# What you will do
Each line starting at the one that contains "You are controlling" and ending at the one that contains "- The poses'" must be returned exactly, and the rest of the listing is left out.

# Information provided
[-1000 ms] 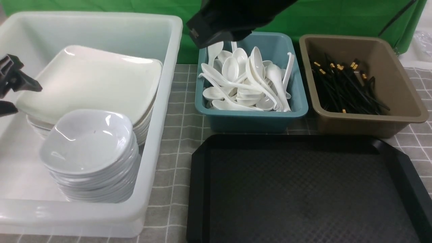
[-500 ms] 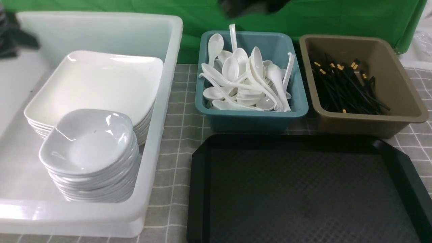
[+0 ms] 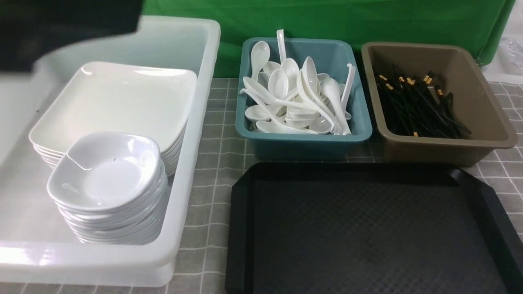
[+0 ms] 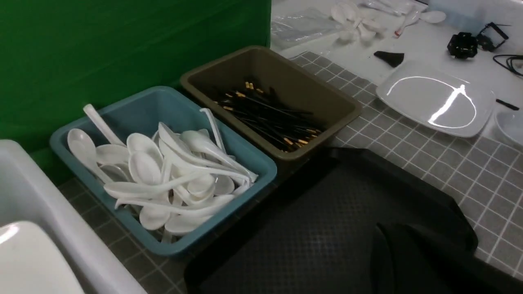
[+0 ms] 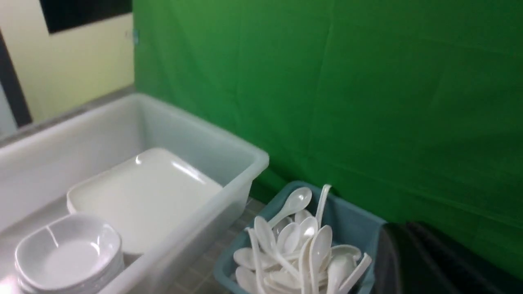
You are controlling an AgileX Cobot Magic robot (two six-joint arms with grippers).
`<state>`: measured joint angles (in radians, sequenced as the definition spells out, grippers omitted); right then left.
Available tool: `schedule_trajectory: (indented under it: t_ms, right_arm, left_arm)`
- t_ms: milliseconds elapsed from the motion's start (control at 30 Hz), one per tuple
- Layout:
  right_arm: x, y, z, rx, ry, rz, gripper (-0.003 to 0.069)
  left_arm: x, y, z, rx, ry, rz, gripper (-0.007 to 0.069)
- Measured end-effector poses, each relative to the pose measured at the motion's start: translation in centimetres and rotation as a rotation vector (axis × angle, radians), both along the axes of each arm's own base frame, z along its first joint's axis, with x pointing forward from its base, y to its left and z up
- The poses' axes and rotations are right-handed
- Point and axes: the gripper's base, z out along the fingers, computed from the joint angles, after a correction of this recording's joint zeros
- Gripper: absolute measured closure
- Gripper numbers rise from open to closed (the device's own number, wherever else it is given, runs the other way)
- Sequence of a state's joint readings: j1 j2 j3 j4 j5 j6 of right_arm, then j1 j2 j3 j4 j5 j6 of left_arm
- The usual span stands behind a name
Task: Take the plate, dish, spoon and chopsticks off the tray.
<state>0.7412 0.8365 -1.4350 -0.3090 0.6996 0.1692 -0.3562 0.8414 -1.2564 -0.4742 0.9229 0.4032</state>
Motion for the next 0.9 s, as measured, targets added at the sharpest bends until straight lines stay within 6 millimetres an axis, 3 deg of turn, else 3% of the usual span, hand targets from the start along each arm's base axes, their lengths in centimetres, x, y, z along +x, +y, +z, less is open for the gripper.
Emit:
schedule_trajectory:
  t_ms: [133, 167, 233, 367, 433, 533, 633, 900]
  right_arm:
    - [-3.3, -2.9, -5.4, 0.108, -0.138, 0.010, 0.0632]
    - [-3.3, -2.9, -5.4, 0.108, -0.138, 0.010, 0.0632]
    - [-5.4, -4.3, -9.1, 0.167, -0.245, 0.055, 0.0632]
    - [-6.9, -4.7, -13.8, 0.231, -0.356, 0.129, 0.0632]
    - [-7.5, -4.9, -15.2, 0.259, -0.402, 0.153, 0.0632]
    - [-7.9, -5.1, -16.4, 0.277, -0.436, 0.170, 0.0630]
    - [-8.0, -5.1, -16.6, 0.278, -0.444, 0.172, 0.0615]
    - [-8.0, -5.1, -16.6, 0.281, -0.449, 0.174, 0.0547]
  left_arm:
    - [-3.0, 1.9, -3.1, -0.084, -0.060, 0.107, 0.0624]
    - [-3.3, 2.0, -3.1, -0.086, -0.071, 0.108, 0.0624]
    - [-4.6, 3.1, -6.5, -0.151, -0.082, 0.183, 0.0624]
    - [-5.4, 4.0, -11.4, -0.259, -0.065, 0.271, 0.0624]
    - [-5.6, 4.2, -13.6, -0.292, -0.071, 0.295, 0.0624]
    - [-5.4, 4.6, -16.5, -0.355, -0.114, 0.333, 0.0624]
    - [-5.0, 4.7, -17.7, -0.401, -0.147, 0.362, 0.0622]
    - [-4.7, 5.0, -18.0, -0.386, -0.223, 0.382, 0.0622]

# Written solution
You are controlling an AgileX Cobot Magic robot (two six-joint arms with grippers).
`<state>`: measured joint angles (in radians, sequenced as the definition spells out, grippers omitted); right then left.
Available tool: `schedule_trajectory: (indented under it: t_ms, right_arm, left_arm)`
- t_ms: milliseconds elapsed from the motion's start (control at 30 Hz), one per tuple
- Layout:
  right_arm: x, y, z, rx, ry, rz, gripper (-0.003 to 0.069)
  left_arm: x, y, z, rx, ry, rz, gripper (-0.007 to 0.069)
- Measured end-effector poses, each relative to the pose measured at the motion's start: translation in centimetres and rotation as a rotation vector (axis × angle, radians), both along the axes of each arm's own base frame, z along its first joint's axis, with x pointing forward from its base, y to its left and z up
- The poses' axes and rotations are right-handed

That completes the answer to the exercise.